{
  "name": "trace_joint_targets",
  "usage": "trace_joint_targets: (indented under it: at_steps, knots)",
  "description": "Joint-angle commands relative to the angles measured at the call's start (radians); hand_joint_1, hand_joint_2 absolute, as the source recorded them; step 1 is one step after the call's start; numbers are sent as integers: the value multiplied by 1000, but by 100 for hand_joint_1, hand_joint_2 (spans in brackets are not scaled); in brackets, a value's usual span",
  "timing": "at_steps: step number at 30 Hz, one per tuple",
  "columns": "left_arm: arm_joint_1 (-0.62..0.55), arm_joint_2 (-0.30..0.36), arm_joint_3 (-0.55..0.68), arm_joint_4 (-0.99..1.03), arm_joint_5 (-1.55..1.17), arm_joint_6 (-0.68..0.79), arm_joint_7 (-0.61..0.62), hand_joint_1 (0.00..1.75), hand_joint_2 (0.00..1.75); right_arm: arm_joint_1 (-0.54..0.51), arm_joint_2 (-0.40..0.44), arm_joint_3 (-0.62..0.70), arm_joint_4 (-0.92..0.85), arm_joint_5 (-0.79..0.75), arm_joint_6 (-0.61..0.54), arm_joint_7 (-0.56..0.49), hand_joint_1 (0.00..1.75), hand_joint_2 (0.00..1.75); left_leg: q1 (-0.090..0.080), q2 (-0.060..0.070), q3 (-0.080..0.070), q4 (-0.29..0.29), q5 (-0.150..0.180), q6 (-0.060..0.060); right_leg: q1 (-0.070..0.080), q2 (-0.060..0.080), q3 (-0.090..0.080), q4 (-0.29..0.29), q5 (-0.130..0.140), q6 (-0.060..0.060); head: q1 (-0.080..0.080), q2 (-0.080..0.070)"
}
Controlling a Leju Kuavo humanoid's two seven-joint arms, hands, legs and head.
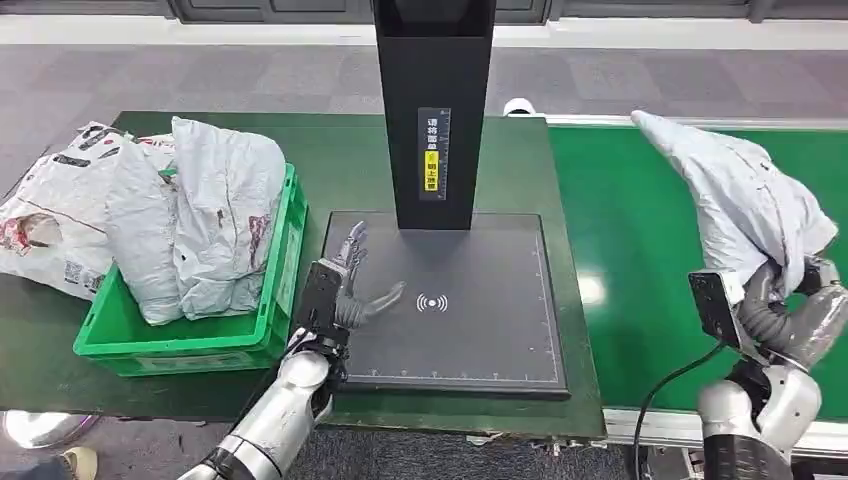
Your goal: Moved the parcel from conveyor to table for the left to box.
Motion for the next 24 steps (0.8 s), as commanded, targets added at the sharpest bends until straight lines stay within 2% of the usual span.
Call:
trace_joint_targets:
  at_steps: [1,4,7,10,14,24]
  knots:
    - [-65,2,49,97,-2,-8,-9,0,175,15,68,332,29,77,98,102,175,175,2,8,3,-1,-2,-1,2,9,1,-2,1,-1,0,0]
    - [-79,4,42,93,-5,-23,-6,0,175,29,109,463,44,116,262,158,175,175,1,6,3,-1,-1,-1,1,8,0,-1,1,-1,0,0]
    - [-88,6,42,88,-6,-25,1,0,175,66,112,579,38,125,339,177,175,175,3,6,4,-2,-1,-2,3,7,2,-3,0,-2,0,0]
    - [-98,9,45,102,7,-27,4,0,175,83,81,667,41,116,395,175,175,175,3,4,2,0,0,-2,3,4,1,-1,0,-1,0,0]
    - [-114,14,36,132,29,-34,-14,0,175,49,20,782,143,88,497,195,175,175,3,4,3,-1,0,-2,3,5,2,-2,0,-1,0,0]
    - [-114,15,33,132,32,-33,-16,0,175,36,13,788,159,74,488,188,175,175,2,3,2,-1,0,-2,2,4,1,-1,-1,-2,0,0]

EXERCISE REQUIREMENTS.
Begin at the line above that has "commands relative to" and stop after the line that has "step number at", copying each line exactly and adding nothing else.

EXERCISE RESPONSE.
  "description": "Joint-angle commands relative to the angles measured at the call's start (radians); hand_joint_1, hand_joint_2 absolute, as the source recorded them; step 1 is one step after the call's start; numbers are sent as integers: the value multiplied by 1000, but by 100 for hand_joint_1, hand_joint_2 (spans in brackets are not scaled); in brackets, a value's usual span",
  "timing": "at_steps: step number at 30 Hz, one per tuple",

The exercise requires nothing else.